Blog: Surviving in a subsidy-free wind industry: are strategic partnerships the answer?
|Datum:||06 juli 2017|
Vinci-researcher Nora Balogh
In 2013, the Dutch government outlined a roadmap towards increasing offshore wind energy capacity in the Netherlands. The goal is to increase from 1000 Megawatts (MW) to 4500 MWs in 2023 through a competitive tender system for permits and subsidies. Less than three years into its execution, in 2016, winning bid prices for the first two offshore wind farm tenders (Borssele) came in at €72.70/Megawatt hour (MwH) in July and €54.50/MWh in December, marking a significant reduction in offshore wind costs compared to the previous tenders. As a comparison, the cost of solar PV technology, for instance, averaged at €100/MwH last year. In welcoming the winning tenders, the Dutch government declared that at its current pace, offshore wind energy can become completely subsidy free in the Netherlands within ten years.
The sharp decline in offshore tender prices begs the question: what drives this striking reduction in offshore wind costs?
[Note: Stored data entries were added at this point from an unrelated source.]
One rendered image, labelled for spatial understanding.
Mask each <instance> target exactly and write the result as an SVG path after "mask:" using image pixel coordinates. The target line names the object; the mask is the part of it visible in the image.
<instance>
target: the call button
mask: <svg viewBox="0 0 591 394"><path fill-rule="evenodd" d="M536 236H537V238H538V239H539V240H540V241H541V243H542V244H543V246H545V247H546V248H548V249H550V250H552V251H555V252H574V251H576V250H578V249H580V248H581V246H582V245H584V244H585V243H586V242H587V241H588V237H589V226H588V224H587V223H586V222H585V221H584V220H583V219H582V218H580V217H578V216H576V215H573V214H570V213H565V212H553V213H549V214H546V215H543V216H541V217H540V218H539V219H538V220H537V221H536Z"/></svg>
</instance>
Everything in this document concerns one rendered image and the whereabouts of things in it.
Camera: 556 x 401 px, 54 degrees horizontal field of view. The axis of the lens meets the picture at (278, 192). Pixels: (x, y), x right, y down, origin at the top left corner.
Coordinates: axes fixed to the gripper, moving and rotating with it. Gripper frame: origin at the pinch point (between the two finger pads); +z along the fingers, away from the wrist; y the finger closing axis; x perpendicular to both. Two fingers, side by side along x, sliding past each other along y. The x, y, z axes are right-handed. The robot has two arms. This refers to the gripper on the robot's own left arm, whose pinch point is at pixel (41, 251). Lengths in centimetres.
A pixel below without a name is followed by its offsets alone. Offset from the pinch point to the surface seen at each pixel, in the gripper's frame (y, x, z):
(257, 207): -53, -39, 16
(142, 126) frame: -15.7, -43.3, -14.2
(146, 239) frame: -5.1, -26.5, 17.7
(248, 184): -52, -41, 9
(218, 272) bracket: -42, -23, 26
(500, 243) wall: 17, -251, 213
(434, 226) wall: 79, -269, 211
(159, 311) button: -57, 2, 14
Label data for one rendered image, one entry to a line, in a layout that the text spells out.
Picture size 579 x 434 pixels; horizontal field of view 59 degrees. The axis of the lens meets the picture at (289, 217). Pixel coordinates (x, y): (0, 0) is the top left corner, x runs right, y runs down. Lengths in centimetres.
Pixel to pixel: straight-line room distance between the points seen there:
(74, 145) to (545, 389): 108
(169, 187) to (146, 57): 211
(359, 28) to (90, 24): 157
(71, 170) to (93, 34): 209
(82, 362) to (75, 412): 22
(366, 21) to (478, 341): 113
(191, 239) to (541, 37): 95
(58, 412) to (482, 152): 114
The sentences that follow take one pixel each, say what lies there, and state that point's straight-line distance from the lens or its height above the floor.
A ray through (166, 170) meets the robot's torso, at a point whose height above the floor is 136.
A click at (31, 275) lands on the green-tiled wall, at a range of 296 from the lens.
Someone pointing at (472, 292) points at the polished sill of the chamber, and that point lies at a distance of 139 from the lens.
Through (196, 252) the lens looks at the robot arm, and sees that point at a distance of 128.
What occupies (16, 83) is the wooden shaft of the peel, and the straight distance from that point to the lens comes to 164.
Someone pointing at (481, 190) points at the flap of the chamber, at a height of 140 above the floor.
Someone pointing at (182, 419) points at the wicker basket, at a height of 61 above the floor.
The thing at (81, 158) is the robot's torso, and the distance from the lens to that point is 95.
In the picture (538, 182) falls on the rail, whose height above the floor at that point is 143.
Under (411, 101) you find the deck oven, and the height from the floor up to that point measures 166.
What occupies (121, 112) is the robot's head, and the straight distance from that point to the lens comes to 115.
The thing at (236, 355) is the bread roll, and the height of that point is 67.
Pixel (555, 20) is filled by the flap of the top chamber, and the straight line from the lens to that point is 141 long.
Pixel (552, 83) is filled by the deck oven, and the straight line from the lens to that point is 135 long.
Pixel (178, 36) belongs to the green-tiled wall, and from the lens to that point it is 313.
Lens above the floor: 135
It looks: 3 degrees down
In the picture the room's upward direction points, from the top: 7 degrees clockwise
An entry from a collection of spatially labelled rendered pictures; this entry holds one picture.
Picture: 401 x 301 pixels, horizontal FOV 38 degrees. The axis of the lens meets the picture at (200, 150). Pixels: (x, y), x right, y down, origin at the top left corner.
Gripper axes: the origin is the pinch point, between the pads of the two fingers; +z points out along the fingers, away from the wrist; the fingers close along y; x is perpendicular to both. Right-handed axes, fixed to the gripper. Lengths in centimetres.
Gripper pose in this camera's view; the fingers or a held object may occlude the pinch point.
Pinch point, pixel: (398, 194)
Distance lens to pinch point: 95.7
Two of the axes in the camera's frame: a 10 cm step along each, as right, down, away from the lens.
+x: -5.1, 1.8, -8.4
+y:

While such cost reduction process is complex and not immune from market developments, firms` approach to executing offshore wind projects can be a significant contributor. More specifically, when two or more firms collaborate to build a wind farm together, they can achieve scale- and scope efficiencies, share knowledge and utilize complementary competences. Indeed, industry reports find that encouraging collaboration across the supply chain is an important path towards reducing offshore wind costs. Additionally, the United Nations` climate agreement, the “Paris Accord” signed by UN leaders in December 2015, describes collaboration between organizations and firms as a solution to climate change.
In the Netherlands, the last offshore wind tender in December 2016 was won by a consortium of companies including Shell and Eneco. Conversely, the first tender in July was allocated to a non-collaborative bid by a single company (DONG Energy). It is therefore interesting to see that despite the benefits of collaboration, both individual and collaborative bids are presented for projects with the same potential capacity (700 Megawatts). In other offshore wind markets, we also observe examples of both collaborative and independent strategies for building wind farms. In the United Kingdom, for example, 15 out of the 25 operational offshore wind projects are owned in a collaborative structure (i.e. by two or more firms). Wind farm projects can even move between these two strategies throughout their development. For example, collaboration at the initial phase of development enables firms to bundle complementary resources and get the project off the ground. As the projects continues towards completion, however, not all organizations are interested or capable of operating a wind farm for 25 years. Therefore partner changes by, for example, one of the firms selling its share, is not uncommon. The London Array wind farm, which is the largest offshore wind farm in operation to date, is a prime example of such a transition. Since its development started in early 2000, this wind farm evolved from a single-owner project to a dyadic, and subsequently, multi-partner collaboration between four members.
The current trends in offshore wind therefore raise the following question: will collaboration or independent investment emerge as the dominant strategy in the market? This is one of the core questions that I explore in my PhD research. For instance, I look at the implications of transitioning between independent and collaborative strategies for the financial profitability of wind farms. I also explore the structural boundaries of these effects by, for example, comparing dyadic to multi-partner projects. In the coming period, I will continue to explore the intricacies of collaborative strategies in the wind energy market as a possible avenue to further cost reduction.